Quand j'ai attrapé mes bretelles de salopette pour les rattacher elles étaient ... trempées.

- Mais pourquoi elles sont mouil ... putain non.


Si, je m'étais pissée sur les bretelles.


Pensez-vous réellement qu'il m'était possible par la suite de pécho alors que j'avais les bretelles pleines de pisse ? La réponse est non, je n'ai pas pécho.

Ça + l'alcool + le stress + la faim dans le monde = j'étais tellement dans le mal que je n'arrivais pas à profiter de ma soirée.
J'ai donc continué de boire pour oublier mais méfies toi, les chagrins savent nager.

Ok j'abuse, deux mecs m'ont invité à danser, le premier était le sosie de Igor Boknavov et le second ... je ne m'en souviens plus.
A bout de forces, de CB et de propreté, j'ai abandonné mes amies pour rentrer chez moi où je pourrais pleurer comme il se devait sur ma vie de merde et surtout, mettre des fringues propres.

En sortant, j'ai jeté un derrière regard sur la piste, mes copines s’éclataient et moi ? Oh non ... j'avais envie de vomir.
J'ai appelé un taxi, je me suis embrouillée avec le taxi, j'ai annulé le taxi, j'ai rappelé un autre taxi.

Chez moi, à poil et la tête d'une junkie qui ne s'est pas lavée depuis dix jours, je méditais sur mon existence foireuse en regardant Chasse & pêche.
A l'image de ma vie, l'antilope se faisait bouffer par le lion et moi j'étais le lion, l'antilope c'était l'alcool.

Les gars, ce soir-là j'ai compris deux choses :

- la première, l'alcool ne résout pas tout.
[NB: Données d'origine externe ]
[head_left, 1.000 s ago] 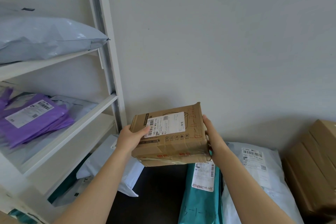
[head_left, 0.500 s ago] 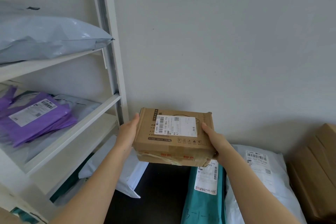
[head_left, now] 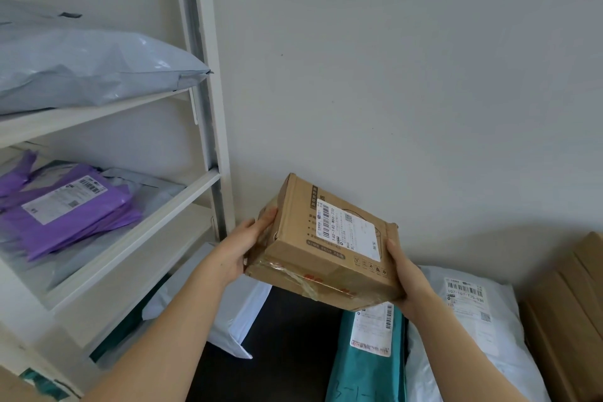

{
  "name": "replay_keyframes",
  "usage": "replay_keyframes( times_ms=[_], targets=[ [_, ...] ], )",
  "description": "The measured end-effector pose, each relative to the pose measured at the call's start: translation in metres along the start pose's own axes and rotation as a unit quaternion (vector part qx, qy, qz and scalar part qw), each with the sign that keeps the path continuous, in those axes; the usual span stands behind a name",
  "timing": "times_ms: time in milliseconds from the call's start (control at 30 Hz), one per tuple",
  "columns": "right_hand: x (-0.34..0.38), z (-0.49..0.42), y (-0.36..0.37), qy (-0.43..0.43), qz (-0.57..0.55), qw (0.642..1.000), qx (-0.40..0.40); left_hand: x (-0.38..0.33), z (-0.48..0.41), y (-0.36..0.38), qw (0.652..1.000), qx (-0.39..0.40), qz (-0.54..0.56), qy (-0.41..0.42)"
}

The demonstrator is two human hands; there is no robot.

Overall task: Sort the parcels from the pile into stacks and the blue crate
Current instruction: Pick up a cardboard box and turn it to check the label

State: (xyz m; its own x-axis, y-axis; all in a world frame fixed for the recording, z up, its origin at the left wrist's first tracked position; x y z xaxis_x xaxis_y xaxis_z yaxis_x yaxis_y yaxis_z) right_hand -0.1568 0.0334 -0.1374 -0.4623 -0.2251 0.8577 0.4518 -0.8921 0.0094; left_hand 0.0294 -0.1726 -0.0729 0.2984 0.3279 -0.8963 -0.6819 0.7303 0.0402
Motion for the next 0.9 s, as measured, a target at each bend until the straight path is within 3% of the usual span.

Si ce mec est un enfoiré ou/et si tu t'es pissée sur les bretelles, enchaîner les verres ne te rendra pas ta dignité ni un pantalon propre.

- la deuxième, Karma est grand, le lendemain, le comploteur s'est aperçu qu'il s'était fait voler sa CB et qu'on lui a retiré 1 000 €.

Après ça, bizarrement tout allait mieux.